Vivimos en un México de una sola voz, la de quien ejerce la función del Ejecutivo en donde ya no existe un Poder Legislativo pues solo hay un grupo mayoritario de personas cuya consigna es la de aplaudir y aprobar todo lo que les ordene el Ejecutivo, un grupo que no “parlamenta” que no opina que no discute las propuestas de leyes y reformas, un grupo que no lee los proyectos que les son sometidos y los aprueba con errores garrafales por no haber podido ser corregidos, pues esa fue la orden que recibieron del Ejecutivo, que se aprobara el proyecto enviado sin cambiarle ni tan siquiera una coma.
No debemos permitir que solo sea una voz la que se escuche y decida todo el destino de la Nación, la gobernabilidad y las políticas públicas deben generarse a partir de un diálogo con la base social, como productos del consenso de grupos específicos y actores sociales reales dentro de un marco de legalidad y muy lejos de la delincuencia organizada. Esta es la vía institucional y el cauce político que debe privilegiarse si verdaderamente se quiere evitar un estallido social de alcances imprevisibles, proveniente del México bronco que se exterioriza en el descontento creciente sobre la forma de hacer política de los integrantes de Morena.
En México la vida pública se convirtió en una Tómbola, no solo para escoger a los jueces y magistrados y ministros que finalmente fueron “electos” y designados por medio de una lista (acordeón) elaborada desde el poder, sino también por la incertidumbre en la conducción de la Nación por la única voz que decide los destinos de los mexicanos.
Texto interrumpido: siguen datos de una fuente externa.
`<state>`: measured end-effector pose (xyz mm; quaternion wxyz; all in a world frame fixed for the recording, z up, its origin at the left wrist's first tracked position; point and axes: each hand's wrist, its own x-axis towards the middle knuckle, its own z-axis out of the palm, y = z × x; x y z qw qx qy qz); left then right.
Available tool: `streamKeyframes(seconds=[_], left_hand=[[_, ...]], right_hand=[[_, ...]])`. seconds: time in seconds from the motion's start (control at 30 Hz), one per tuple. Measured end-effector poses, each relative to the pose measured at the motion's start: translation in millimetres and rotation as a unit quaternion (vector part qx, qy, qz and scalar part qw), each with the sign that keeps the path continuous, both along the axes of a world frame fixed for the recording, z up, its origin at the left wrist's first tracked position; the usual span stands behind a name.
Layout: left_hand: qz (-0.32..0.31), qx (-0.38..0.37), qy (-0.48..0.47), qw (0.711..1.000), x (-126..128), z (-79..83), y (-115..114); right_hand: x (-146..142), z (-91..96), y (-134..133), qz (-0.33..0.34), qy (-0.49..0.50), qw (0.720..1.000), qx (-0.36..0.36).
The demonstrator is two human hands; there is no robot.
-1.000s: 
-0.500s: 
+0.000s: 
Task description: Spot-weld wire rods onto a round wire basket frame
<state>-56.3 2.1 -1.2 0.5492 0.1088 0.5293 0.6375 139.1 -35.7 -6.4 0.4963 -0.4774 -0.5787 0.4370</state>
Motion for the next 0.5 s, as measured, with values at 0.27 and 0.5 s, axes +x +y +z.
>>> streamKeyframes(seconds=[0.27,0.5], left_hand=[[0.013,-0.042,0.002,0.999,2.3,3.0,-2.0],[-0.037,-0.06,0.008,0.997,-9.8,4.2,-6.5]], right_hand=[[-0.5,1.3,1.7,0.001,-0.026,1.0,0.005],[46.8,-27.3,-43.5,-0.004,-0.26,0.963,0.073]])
Desde la época del Virreinato, en México el grupo que logra acceder a gobernar, acapara todos los contratos y negocios que se generan en el ámbito público y en gran parte del privado, en cada nuevo régimen, actualmente cada seis años hay una camada de nuevos ricos con privilegios ilegales que propician una enorme corrupción; se crean elites de amigos que acaparan la riqueza.
Un país para poder llevar al éxito económico a su población debe contar con instituciones sólidas dentro de un Estado de Derecho que se respete con una auténtica división de poderes, y adoptar un modelo económico incluyente en donde toda la población sea tomada en cuenta y que la riqueza pública se distribuya a través de los servicios de manera equitativa y no permitir la extracción de los recursos por los individuos de los grupos gobernantes mediante toda clase de corrupción.